My description of a simple AGI subprogram vs a simple Narrow AI
subprogram and a non-AI subprogram is interesting.  It can be used to
demonstrate a progression of AGI learning which I called
judgment-mediated learning.  It can be modeled in the most artificial
ways which is important for preliminary feasibility tests and to
create control backgrounds where new ideas may be introduced
carefully.

My definition of a simple AGI subprogram (a judgment-mediated learning
environment) naturally supports my own ideas about AGI.  But remember,
I have not actually written a program which uses my theories in
anyway, so this idea of a simple AGI subprogram does not merely
validate my own theories in a trivial way.

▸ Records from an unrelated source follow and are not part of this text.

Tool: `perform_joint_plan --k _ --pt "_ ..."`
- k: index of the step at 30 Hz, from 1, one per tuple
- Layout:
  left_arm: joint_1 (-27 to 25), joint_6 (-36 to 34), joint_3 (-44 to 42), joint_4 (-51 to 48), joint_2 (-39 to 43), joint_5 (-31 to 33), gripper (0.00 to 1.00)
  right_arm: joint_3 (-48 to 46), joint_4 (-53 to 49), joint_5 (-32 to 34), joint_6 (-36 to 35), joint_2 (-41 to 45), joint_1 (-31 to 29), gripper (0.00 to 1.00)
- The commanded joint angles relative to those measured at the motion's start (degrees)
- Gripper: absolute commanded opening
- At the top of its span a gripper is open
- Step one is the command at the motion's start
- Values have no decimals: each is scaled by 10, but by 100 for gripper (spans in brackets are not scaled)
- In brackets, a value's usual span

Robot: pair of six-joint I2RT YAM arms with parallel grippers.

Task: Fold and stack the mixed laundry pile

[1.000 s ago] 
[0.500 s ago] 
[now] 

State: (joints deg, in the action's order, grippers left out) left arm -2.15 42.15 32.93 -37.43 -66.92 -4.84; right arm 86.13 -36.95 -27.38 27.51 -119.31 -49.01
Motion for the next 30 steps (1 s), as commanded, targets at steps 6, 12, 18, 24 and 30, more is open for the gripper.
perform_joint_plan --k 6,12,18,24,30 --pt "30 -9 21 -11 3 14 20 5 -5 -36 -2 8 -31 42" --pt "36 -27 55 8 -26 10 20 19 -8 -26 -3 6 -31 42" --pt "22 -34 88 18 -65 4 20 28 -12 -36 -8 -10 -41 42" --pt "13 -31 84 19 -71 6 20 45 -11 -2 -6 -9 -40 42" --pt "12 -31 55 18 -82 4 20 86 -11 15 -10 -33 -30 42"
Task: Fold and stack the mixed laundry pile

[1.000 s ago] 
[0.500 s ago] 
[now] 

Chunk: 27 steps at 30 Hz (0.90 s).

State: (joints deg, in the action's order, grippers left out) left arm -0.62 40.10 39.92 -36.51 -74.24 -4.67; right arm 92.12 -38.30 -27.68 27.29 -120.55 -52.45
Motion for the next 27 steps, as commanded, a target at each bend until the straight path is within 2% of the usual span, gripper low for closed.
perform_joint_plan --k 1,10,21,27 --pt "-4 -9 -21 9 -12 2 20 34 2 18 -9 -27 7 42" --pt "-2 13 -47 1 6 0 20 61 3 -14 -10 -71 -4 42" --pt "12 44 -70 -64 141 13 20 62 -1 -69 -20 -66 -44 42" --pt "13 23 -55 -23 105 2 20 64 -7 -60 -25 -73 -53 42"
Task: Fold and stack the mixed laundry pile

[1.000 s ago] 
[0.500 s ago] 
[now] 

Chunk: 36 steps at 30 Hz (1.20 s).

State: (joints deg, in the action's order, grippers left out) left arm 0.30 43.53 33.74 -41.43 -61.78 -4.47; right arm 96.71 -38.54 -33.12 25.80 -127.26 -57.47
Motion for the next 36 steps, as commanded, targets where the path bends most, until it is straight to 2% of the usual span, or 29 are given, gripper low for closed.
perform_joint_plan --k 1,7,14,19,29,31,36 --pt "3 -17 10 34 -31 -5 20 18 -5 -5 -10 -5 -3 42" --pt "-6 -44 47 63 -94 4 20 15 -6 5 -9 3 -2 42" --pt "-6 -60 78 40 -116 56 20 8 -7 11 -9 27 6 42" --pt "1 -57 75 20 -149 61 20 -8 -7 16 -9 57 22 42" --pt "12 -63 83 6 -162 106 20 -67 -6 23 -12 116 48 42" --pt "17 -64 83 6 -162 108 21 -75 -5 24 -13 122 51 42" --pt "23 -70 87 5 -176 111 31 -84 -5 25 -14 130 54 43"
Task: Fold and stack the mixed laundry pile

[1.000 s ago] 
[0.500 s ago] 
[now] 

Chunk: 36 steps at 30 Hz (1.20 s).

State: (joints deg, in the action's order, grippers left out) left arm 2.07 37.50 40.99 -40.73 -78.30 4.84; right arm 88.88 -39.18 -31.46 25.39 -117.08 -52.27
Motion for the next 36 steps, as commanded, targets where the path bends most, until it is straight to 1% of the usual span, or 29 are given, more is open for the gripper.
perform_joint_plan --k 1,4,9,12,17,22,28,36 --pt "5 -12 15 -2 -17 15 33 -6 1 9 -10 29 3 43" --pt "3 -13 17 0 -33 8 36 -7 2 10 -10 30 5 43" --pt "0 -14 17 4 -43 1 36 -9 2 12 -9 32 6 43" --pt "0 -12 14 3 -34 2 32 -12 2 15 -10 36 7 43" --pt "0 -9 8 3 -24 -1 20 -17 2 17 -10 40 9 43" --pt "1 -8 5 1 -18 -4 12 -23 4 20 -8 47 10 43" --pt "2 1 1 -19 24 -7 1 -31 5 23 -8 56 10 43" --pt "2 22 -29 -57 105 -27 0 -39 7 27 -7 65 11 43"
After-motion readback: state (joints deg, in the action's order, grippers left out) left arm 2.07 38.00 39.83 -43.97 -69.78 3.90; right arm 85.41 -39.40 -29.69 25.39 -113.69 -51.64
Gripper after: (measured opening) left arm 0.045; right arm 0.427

Many people have not believed that my ideas are feasible and they find
that my discussions about things like this are either trivial or
without merit.  Some people have thought that I am just talking about
things that they have already thought about or that I am talking about
something that will always remain a fantasy.  I have always thought
that my ideas are just based on common sense but I do not know if they
are feasible or not.  One problem I have run into is that the
complications of programming something like what I am thinking about
make the project impossible.  So the focus on making the initial
program as simple as I can get without getting stuck in Narrow AI or
Non-AI is absolutely necessary.

Right now my theory of Conceptual Typing is extremely complicated.
But there are two points that I can make in defense of the possible
feasibility of the idea.  One is that when a typing scheme for a
comment (or system of concepts) is chosen or sufficiently narrowed,
the resulting characteristics are more like a simpler formal
computational language. The other is that the system is not open to
every kind of variation, it is only open to some relations and
although the number of possible combinations of relations might be
huge, my expectation is that only a few will be reasonable once the
greater complex of relations appropriate for a particular case are
taken into account.  (It takes a great deal of information related to
a subject to really know one simple thing about it).  The problem that
there is always a possibility for something new to be learned makes it
more difficult, but there are a number of variations on the
implementation (of my theories) which would make it more versatile.
For instance it might be tested, based on what it had previously
learned or it might be tested with a limitation on the number or types
of new information that it might be learned during a training session.
 (I expect that an automated constraint on the possible variations
that might be considered relative to the analysis within some familiar
kind of situation is a fundamental method of learning.)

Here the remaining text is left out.